» **Activity**
When you write out the listing, keep each word exactly as it stands but include none of its images.

» **Material provided**

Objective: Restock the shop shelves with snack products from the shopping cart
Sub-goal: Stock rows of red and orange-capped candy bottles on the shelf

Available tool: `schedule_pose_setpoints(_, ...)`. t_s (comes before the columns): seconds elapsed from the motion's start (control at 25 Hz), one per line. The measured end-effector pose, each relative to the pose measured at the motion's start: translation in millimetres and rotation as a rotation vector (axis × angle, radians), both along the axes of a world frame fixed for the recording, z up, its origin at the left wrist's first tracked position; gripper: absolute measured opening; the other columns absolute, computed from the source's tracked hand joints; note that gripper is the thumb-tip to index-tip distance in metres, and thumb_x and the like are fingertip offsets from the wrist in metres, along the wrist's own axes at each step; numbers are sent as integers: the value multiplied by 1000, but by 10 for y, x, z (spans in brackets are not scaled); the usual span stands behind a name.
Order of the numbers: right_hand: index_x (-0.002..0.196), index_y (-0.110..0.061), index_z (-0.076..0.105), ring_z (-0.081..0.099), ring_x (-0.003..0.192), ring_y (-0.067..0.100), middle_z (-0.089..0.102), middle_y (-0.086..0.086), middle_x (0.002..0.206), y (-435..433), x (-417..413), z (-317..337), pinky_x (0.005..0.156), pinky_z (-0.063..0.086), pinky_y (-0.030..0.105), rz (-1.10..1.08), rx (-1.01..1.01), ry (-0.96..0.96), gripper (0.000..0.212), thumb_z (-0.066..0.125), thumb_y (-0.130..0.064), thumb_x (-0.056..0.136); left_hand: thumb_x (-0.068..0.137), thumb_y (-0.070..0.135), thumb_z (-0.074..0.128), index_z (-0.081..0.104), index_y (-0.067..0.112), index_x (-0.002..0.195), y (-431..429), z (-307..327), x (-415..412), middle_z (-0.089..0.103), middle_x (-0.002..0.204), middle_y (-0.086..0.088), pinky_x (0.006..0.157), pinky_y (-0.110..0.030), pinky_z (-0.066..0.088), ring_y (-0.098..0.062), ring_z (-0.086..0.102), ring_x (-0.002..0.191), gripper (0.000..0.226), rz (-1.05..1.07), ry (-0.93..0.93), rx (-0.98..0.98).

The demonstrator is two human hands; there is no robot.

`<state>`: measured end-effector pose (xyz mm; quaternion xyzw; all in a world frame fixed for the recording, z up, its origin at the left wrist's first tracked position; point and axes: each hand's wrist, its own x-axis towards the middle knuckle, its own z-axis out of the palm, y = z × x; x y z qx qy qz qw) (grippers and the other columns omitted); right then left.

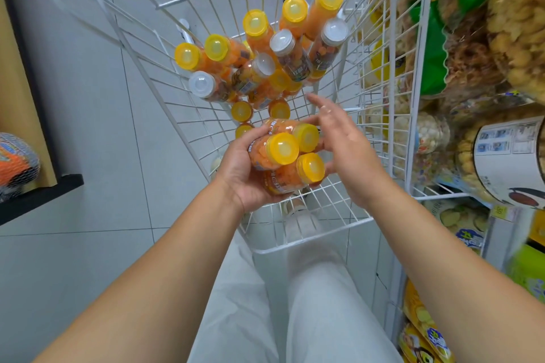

» **Response**
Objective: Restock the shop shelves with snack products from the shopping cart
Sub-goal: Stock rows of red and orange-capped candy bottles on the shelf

Available tool: `schedule_pose_setpoints(_, ...)`. t_s (comes before the columns): seconds elapsed from the motion's start (control at 25 Hz), one per line. The measured end-effector pose, each relative to the pose measured at the motion's start: translation in millimetres and rotation as a rotation vector (axis × angle, radians), both along the axes of a world frame fixed for the recording, z up, its origin at the left wrist's first tracked position; gripper: absolute measured opening; the other columns absolute, computed from the source's tracked hand joints; note that gripper is the thumb-tip to index-tip distance in metres, and thumb_x and the like are fingertip offsets from the wrist in metres, along the wrist's own axes at each step; numbers are sent as integers: the value multiplied by 1000, but by 10 for y, x, z (spans in brackets are not scaled); the usual span stands behind a name.
Order of the numbers: right_hand: index_x (-0.002..0.196), index_y (-0.110..0.061), index_z (-0.076..0.105), ring_z (-0.081..0.099), ring_x (-0.003..0.192), ring_y (-0.067..0.100), middle_z (-0.089..0.102), middle_y (-0.086..0.086), middle_x (0.002..0.206), y (-435..433), x (-417..413), z (-317..337), pinky_x (0.005..0.156), pinky_z (-0.063..0.086), pinky_y (-0.030..0.105), rz (-1.10..1.08), rx (-1.01..1.01), ry (-0.96..0.96), gripper (0.000..0.212), thumb_z (-0.066..0.125), thumb_y (-0.130..0.064), thumb_x (-0.056..0.136); left_hand: thumb_x (-0.068..0.137), thumb_y (-0.070..0.135), thumb_z (-0.074..0.128), index_z (-0.081..0.104), index_y (-0.067..0.112), index_x (-0.002..0.195), y (-431..429), z (-307..327), x (-415..412), middle_z (-0.089..0.103), middle_x (-0.002..0.204), middle_y (-0.086..0.088), pinky_x (0.006..0.157), pinky_y (-0.110..0.030), pinky_z (-0.066..0.088), ring_y (-0.098..0.062), ring_z (-0.086..0.102), ring_x (-0.002..0.191), gripper (0.000..0.226), rz (-1.05..1.07), ry (-0.93..0.93), rx (-0.98..0.98).

The demonstrator is two human hands; there is no robot.

`<state>`: measured end-effector pose (xyz mm; quaternion xyzw; all in a world frame fixed for the recording, z up, its origin at the left wrist's first tracked position; point and axes: each hand's wrist, its own x-axis towards the middle knuckle, its own z-axis out of the palm, y = z × x; x y z qx qy qz qw) (grippers and the other columns omitted); right then left.

Nothing more is needed to complete the output.